But the arguments for protecting free speech extend beyond just constitutional principle and fundamental human rights. Free speech should also be encouraged on campus for its utilitarian aspects of fostering learning and understanding the purpose of the college experience. College campuses have increasingly become ideological bubbles, which only can be pierced by exposing students to multiple points of view.

Limiting speech on campus is completely antithetical to everything that university life stands for, says Fotenos. Restricting students ability to express their ideas freely diminishes the quality of debate and discussion that helps individuals progress in their thoughts and ideas.

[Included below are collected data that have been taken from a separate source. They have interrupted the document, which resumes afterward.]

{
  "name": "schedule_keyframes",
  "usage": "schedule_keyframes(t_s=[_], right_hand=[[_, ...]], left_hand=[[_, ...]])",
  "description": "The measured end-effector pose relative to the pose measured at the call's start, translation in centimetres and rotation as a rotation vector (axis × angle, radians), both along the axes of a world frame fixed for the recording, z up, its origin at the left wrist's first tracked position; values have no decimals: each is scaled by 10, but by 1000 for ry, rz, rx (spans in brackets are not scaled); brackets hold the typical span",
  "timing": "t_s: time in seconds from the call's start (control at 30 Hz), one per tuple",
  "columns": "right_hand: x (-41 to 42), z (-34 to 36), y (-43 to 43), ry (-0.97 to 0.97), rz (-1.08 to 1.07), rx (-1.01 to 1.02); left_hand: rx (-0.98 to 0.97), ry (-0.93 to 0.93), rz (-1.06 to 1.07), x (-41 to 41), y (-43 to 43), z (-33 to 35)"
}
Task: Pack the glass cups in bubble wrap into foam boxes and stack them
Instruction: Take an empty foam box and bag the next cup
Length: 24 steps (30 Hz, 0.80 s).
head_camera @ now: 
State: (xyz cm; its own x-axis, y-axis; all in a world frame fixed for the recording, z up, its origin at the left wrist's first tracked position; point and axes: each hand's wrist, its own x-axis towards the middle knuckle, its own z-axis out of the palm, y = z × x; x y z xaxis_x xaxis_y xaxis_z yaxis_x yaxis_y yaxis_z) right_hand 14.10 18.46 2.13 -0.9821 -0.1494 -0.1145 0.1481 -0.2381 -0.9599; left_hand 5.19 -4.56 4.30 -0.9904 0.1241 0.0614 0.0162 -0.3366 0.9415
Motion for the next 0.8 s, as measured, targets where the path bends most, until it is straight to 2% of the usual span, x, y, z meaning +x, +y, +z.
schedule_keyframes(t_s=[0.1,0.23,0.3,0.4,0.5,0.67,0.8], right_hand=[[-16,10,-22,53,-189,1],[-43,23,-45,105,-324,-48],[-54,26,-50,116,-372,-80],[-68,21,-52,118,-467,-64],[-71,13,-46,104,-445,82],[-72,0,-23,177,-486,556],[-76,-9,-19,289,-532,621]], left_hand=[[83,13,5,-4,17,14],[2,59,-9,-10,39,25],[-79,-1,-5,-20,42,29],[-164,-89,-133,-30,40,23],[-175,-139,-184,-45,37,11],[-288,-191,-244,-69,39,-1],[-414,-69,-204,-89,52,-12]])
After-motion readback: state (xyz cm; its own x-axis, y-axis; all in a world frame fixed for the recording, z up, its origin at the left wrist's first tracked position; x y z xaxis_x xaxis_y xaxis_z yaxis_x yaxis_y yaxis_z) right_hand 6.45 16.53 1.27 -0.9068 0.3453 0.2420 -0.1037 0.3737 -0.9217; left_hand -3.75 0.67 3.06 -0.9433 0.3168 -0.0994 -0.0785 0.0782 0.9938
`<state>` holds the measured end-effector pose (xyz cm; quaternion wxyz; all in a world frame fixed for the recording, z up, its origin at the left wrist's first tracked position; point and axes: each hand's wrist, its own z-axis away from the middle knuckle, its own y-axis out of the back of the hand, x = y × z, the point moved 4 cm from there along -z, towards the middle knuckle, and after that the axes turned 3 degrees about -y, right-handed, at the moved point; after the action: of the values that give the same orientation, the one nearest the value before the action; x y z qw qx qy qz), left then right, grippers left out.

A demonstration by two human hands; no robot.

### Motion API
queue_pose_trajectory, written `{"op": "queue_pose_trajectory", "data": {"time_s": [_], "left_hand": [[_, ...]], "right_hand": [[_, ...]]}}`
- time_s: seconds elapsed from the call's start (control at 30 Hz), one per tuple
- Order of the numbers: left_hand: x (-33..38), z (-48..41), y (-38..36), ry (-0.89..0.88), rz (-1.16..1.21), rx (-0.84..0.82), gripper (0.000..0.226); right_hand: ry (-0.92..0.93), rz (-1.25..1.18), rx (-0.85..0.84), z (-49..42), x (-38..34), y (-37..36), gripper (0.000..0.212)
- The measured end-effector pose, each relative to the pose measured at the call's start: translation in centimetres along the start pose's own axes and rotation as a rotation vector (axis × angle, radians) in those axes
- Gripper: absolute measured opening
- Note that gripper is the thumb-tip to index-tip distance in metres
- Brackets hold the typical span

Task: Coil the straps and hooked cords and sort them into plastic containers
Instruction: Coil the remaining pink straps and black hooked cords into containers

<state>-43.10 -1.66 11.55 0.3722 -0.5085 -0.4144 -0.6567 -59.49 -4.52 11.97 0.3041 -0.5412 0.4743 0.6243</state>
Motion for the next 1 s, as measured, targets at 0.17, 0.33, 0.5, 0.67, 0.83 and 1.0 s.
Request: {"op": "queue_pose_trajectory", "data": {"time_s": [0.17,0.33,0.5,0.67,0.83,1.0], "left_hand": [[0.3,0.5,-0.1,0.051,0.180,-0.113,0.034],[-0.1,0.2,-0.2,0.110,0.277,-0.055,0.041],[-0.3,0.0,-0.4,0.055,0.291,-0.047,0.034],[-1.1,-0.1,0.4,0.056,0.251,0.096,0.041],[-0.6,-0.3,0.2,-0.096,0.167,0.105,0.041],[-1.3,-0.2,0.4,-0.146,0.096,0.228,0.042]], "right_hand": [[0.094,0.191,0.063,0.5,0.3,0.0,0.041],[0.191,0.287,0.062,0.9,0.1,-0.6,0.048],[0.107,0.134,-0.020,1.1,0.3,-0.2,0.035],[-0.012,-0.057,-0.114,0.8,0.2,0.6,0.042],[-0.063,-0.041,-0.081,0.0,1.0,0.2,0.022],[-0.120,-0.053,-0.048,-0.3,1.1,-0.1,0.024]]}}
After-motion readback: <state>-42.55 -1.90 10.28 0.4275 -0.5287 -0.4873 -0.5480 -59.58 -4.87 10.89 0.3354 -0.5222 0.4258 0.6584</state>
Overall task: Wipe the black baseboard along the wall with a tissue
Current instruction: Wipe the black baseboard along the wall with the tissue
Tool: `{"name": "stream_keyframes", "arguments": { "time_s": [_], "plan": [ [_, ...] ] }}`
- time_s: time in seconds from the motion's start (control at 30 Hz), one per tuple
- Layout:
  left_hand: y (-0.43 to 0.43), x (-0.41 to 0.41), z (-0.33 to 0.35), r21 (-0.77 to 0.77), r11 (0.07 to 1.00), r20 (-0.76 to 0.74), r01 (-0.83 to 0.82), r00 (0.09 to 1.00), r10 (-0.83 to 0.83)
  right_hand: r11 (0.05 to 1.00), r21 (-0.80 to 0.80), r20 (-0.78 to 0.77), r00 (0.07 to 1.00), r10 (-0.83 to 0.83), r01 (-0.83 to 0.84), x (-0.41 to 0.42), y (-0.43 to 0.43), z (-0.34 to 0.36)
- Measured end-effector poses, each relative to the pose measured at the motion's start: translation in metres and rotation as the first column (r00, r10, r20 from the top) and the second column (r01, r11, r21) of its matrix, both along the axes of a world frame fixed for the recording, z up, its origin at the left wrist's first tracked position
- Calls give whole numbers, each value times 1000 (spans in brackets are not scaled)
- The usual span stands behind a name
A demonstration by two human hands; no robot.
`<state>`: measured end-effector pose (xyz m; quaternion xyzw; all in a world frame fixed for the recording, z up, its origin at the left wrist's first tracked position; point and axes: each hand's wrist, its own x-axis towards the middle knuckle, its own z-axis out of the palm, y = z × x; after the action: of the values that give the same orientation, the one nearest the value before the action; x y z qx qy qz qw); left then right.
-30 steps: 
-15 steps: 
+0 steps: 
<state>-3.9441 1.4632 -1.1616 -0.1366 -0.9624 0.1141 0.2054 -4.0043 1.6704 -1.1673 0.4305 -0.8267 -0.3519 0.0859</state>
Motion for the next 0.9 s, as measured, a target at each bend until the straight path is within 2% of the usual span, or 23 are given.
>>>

Yet at college campuses across the country, free speech is under attack. University of California, Berkeley officials were forced to cancel a planned speech by conservative commentator Milo Yiannopoulos earlier this year after students rioted and caused $100,000 worth of damage and physically attacked college Republicans.

Students at Middlebury College last month attacked a professor escorting conservative scholar Charles Murray, sending her to the emergency room with a concussion. A California State University of Los Angeles professor called on students to respond to micro-aggressions (perceived verbal slights) with macro-aggressions, i.e. physical violence. And a University of Missouri professor was fired last year after asking for muscle to forcibly stop a student from exercising his First Amendment rights.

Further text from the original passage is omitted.